Last reviewed · July 14, 2026

The phone lights up at 2:14 AM. Approve sign-in? Deny. It buzzes again before you’re back asleep. Deny. Again at 2:19. Twice at 2:31. Somewhere around the sixth round, sleep starts making its case: approving is the only thing with a chance of stopping the phone.

Nothing in that scene is broken. The password fell weeks earlier, without ceremony: bought in a batch, or typed once into a login page that wasn’t one. What stands between the attacker and the mailbox now is one tired thumb. The attacks that actually work against MFA look like this. They don’t defeat the second factor; they request it, patiently, until somebody grants it.

The favor test

For years the whole of MFA advice fit in one word: on. Still step one. But the kinds have pulled far apart, and the honest way to rank them is by the favor the attacker still needs from you. There are only three. Read me the code. Tap approve. And, at the top of the ladder, no favor left to ask.

“Read me the code”

A code you can read is a code you can be asked for. The ask usually isn’t a phone call; it’s a login page. The urgent email walks you to a sign-in screen that looks exactly right, you type the password, and the page asks, the way the real one would, for your six digits. Behind the curtain it is passing everything to the real site as fast as you type. Microsoft documented one campaign of this kind aimed at more than ten thousand organizations, and its writeup is blunt about the outcome: the stolen session works “even if the target’s MFA is enabled.”

Codes from an authenticator app are a step up from codes by text, since a phone number can be moved onto someone else’s SIM, which is part of why current federal identity guidance files codes sent over phone lines under a restricted category. But both kinds produce a secret, and a secret a human can read, a human can be talked out of. The login page above never cared which app generated the digits.

“Just tap Approve”

Push notifications removed the code and left a button, which attackers appreciated.

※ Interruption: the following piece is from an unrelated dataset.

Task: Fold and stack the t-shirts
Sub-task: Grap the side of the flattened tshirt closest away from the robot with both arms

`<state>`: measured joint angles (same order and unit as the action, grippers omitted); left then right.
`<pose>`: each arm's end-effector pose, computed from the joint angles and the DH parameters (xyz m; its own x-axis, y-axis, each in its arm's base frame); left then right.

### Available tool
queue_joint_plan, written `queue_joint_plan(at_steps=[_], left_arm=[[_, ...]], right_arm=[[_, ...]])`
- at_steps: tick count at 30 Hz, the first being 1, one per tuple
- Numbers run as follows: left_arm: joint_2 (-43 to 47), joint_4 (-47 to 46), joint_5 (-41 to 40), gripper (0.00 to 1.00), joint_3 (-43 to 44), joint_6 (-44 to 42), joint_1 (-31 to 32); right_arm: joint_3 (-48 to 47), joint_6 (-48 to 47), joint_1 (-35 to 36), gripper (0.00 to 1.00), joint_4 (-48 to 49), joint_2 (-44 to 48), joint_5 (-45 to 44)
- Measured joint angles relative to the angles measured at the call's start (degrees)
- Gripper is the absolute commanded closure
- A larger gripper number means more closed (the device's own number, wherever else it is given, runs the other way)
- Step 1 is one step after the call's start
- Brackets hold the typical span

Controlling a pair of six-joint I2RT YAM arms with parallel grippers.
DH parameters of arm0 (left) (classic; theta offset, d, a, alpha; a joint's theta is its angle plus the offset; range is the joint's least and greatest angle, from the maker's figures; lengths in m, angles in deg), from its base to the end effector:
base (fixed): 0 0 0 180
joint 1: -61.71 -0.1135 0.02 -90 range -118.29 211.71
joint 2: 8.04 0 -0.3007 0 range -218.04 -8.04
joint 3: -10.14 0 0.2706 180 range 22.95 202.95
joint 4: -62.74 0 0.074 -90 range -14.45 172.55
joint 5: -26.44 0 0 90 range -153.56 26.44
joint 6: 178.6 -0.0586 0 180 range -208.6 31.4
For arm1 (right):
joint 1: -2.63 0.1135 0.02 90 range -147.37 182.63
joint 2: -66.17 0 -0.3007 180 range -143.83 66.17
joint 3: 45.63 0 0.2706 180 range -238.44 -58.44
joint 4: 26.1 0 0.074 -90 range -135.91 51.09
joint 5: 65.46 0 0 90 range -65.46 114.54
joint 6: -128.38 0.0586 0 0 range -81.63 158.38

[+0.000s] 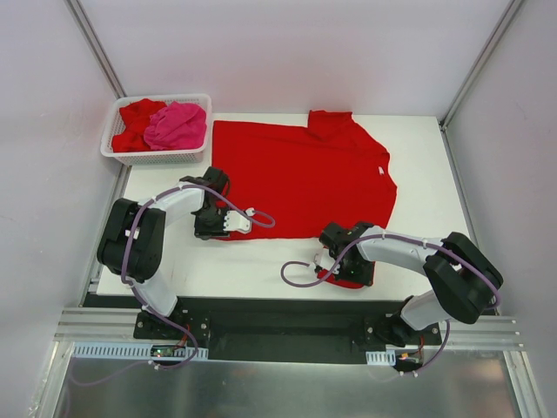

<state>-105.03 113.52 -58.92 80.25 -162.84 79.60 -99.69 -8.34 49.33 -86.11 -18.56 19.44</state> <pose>0.3090 -0.1047 0.1603 0.0580 0.9893 -0.1341 0.9823 -0.0326 0.1842 0.1571 0.1591 0.1425 0.0581 -0.9956 0.0728 -0.9967 -0.0620 -0.0523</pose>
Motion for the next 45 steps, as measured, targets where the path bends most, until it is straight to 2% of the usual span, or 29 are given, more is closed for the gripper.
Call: queue_joint_plan(at_steps=[2, 7, 10, 18, 27, 32, 38, 45], left_arm=[[0.0, 0.0, -0.2, 0.66, 0.0, 0.1, 0.0], [-0.1, -0.2, -1.0, 0.92, 0.0, 0.9, 0.0], [-0.2, -1.2, -1.7, 0.99, 0.0, 1.2, 0.0], [-0.2, -3.0, -2.6, 1.0, 0.0, 1.8, -0.4], [-0.1, -5.3, -3.8, 1.0, -0.3, 1.8, -0.4], [1.0, -6.0, -4.0, 1.0, -1.4, 1.8, -0.4], [7.2, -5.6, -5.2, 1.0, -4.0, 1.8, -0.3], [13.8, -0.9, -5.1, 1.0, -4.8, 2.3, 0.2]], right_arm=[[0.0, 0.0, 0.0, 0.99, 0.0, 0.0, 0.0], [-0.1, -0.6, -0.1, 0.99, -0.4, 0.2, 1.2], [-0.2, -1.4, -0.1, 0.99, -0.8, 1.4, 4.8], [-4.6, -4.7, -0.1, 0.99, -6.0, 4.0, 14.3], [-11.0, -11.6, -1.2, 0.99, -16.3, 5.5, 20.3], [-13.2, -14.5, -1.5, 0.99, -20.8, 5.5, 21.1], [-15.0, -17.0, -1.5, 0.99, -24.8, 5.3, 21.1], [-17.7, -19.3, -1.8, 0.99, -26.6, 3.2, 21.1]])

There is a documented night that shows how much. In September 2022, by Uber’s own account of its breach, an attacker most likely bought a contractor’s corporate password after malware on a personal device scooped it up. Then the attacker simply tried to sign in, over and over. Each attempt sent the contractor an approval request. The contractor held out through repeated prompts, then accepted one, and the attacker was inside, eventually reaching internal tools and the company’s own Slack. Every detail in this paragraph is from Uber’s public report. No vulnerability, no exotic code. A password and persistence.

The genre now has names, push bombing, MFA fatigue, and none of it requires a careless person. It requires a tired one.

“Type the number you see”

The industry’s answer to the 2 AM storm is number matching: the sign-in screen shows a short number, and approving means typing that number into the phone. Watch what that does to the ambush. A sign-in you didn’t start displays its number on the attacker’s screen, the one place you can’t see, so there is nothing your half-asleep thumb can usefully do. If your firm signs in with Microsoft Authenticator push, you already have this: Microsoft turned number matching on for every Authenticator push notification and doesn’t offer an opt-out. Most other MFA platforms sell an equivalent under one name or another; whoever runs your identity can find the switch in an afternoon.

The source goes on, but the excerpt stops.